Vivre jusqu'à 150 ans : la science à l’assaut de la longévité
Santé

Vivre jusqu’à 150 ans : la science à l’assaut de la longévité


Il y a quelques semaines, lors d’un défilé militaire à Pékin, un micro ouvert a capté Vladimir Poutine affirmant — via son interprète — que l’homme pourrait « redevenir plus jeune, peut-être même immortel» grâce aux progrès de la transplantation d’organes. À cela, Xi Jinping a rétorqué que certains prédisent que « les humains pourraient vivre jusqu’à 150 ans » dès les prochaines décennies.

Cette conversation improbable entre deux dirigeants de poids a fait l’effet d’un électrochoc médiatique : attention suscitée, fantasme partagé, mais aussi un vent de scepticisme dans le monde scientifique. Plusieurs experts rappellent que les défis sont colossaux.

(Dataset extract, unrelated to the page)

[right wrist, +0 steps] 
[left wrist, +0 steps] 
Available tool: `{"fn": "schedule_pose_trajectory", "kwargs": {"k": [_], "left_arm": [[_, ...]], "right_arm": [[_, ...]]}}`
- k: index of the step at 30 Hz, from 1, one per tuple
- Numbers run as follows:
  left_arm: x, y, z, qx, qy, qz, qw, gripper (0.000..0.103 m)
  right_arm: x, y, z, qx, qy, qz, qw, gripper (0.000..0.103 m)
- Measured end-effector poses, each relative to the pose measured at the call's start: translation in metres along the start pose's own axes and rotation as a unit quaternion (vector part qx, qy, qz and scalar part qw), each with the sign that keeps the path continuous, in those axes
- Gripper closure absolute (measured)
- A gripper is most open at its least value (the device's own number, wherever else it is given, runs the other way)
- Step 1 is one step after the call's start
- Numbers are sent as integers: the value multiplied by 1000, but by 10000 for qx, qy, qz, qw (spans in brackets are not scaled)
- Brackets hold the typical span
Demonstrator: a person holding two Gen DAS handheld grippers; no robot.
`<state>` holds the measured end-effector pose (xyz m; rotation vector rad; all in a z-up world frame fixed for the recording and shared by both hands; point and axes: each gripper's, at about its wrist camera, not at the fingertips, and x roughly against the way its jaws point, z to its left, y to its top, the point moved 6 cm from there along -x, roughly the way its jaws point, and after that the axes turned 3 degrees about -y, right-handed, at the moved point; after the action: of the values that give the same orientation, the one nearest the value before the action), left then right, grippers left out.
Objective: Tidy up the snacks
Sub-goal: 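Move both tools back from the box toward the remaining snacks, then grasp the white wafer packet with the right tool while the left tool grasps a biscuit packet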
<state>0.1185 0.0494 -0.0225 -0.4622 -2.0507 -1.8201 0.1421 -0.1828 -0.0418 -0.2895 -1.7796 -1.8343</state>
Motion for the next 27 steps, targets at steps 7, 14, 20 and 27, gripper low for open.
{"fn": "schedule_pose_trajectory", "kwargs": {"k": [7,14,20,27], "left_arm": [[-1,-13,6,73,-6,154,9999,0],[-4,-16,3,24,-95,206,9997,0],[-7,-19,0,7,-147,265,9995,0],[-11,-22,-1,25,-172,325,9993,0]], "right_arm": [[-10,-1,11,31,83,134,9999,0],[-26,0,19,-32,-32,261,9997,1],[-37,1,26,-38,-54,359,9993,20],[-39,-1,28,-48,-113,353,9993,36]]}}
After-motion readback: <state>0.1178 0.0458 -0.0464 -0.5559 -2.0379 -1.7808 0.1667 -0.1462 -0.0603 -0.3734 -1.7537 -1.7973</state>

Les greffes d’organes — surtout s’ils proviennent de donneurs âgés — peuvent même transmettre une sénescence active aux receveurs, les vieillissant plus vite . Une avancée prometteuse est néanmoins pointée : prétraiter des organes anciens avec des senolytiques, ces médicaments qui écartent les cellules sénescentes indésirables, pourrait atténuer ces effets néfastes.

Dans un registre connexe, des chercheurs de Boston Children’s Hospital et Harvard Medical School sont parvenus à prolonger de plus de 9 % la durée de vie moyenne de souris d’âge moyen en injectant des cellules souches « jeunes » provenant… de souris âgées ! Un paradoxe ? En réalité, ces cellules souches « jeunes » retardent les effets du vieillissement, réparent le système immunitaire, améliorent la force, l’endurance et même réduisent l’âge biologique mesuré épigénétiquement. Une piste tangible, même si, en pratique humaine, transplanter ses propres cellules multipliées en laboratoires reste complexe, mais prometteur.

On ajoute à cela des avancées scientifiques prodigieuses comme la reprogrammation épigénétique, capable de “rajeunir” des souris en restaurant des fonctions anciennement perdues, y compris dans les yeux. Des molécules comme le rapamycine, la métonomine, ou des senolytiques, déjà testés sur des petits animaux, prolongent la vie et ralentissent le vieillissement cellulaire. Mais la prudence règne : des effets secondaires ou des résultats encore incertains chez l’homme persistent.

Les ambitions extrêmes ne sont pas limitées à ces technologies. Le concept de “longevity escape velocity” (accélération de la longévité) suggère qu’un jour, les progrès médicaux pourraient ajouter plus d’un an d’espérance de vie à chaque année passée. Si cela devenait réalité, l’homme pourrait vivre indéfiniment — en tout cas tant que la science progresse assez vite. Des esprits futuristes comme Ray Kurzweil ou Aubrey de Grey estiment cette étape possible dès la fin des années 2020–2030. David Sinclair, généticien de Harvard, affirme même que la première personne qui atteindra 150 ans est probablement déjà née. 

Malgré ces projections, la réalité reste prudente : d’après les experts, aucune preuve solide n’indique que l’on vivra réellement jusque 150 ans bientôt. Le record humain reste bloqué à 122 ans. Les gains en espérance de vie concernaient davantage la moyenne, grâce aux progrès de la médecine, de la nutrition, et des modes de vie. La priorité doit rester la “healthspan“, c’est-à-dire la durée de vie en bonne santé, plus que la durée totale de vie .

Que retenir de cette course vers 150 ans ?

Un rêve séculaire et fascinant, peut‑être à notre portée un jour : la transplantation bio-ingénierée, les cellules souches régénératrices, les traitements ciblant les cellules mortes, la reprogrammation cellulaire, tous ouvrent des voies prometteuses. Mais toutes sont encore en phase expérimentale, souvent sur petits modèles animaux, et font face à des obstacles techniques, éthiques, financiers, biologiques. L’immortalité reste au stade d’idée stimulante, pas de réalité.

Pourtant, qu’il s’agisse d’un fantasme politique capté sur un micro ou d’une ambition scientifique, ce rêve nous pousse à dépasser les bornes de la nature. Et même s’il ne s’achèvera pas dans notre siècle, il nous oblige à repenser notre rapport à la maladie, à l’âge, et à notre condition humaine — sans cesser de croire qu’un jour, peut‑être, certains vivront jusqu’à …150 ans.